Souvent relégué au second plan, le règlement de copropriété est pourtant la pierre angulaire du bon fonctionnement de l'immeuble. Mal rédigé, mal interprété ou tout simplement obsolète, il peut devenir une source majeure de tensions entre copropriétaires.
Premier point d'alerte : la répartition des charges. Trop de règlements présentent des clés de répartition floues ou inéquitables, notamment pour les charges dites spéciales. Une erreur de syndic, même ancienne, ne justifie en rien le maintien d'une répartition injuste. En copropriété, l'usage n'a aucune valeur juridique : seul le règlement fait foi.
Autre écueil courant, les clauses abusives. Certaines, contraires à la loi, demeurent présentes dans des règlements anciens. Elles sont pourtant réputées non écrites, et peuvent être annulées à tout moment. À cela s'ajoute un défaut de publication : si le règlement n'est pas enregistré au service de la publicité foncière, il ne peut s'imposer aux nouveaux copropriétaires.
La question des locations de type Airbnb illustre bien les dérives possibles. En l'absence de clauses claires, ces usages génèrent des nuisances et des litiges à répétition. La récente loi Lemaire permet désormais de les interdire à la double majorité, contre l'unanimité auparavant.

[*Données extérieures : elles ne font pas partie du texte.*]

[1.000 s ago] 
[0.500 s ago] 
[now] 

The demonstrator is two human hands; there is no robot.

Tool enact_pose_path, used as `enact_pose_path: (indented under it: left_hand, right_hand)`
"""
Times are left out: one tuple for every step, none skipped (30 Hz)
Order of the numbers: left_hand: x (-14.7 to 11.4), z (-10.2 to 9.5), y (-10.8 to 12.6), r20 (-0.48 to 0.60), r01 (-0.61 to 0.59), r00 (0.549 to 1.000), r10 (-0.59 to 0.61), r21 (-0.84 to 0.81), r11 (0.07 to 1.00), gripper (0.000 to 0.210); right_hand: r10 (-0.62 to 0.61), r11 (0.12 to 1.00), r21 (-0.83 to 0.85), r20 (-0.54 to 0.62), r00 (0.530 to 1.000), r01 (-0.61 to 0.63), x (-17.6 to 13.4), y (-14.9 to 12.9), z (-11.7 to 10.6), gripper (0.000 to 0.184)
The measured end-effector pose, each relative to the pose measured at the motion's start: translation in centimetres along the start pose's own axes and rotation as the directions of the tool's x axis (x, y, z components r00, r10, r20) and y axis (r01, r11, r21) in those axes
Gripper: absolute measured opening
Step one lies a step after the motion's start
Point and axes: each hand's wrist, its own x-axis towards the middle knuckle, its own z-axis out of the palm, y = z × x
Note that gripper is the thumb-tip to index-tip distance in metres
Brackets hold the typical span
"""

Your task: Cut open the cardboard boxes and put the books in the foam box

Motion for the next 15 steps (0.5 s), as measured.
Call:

Enfin, beaucoup de règlements datent d'avant les grandes réformes (loi ALUR, loi Élan). Ils ne tiennent pas compte des évolutions législatives ni des spécificités de l'immeuble. Résultat : une gestion au quotidien rendue complexe, voire impossible.
Conclusion ? Le règlement de copropriété ne doit plus être vu comme un simple document administratif, mais comme un contrat structurant, à lire attentivement, à mettre à jour régulièrement, et à adapter à la réalité du terrain. C'est le seul moyen d'éviter les litiges... et de préserver la paix dans l'immeuble.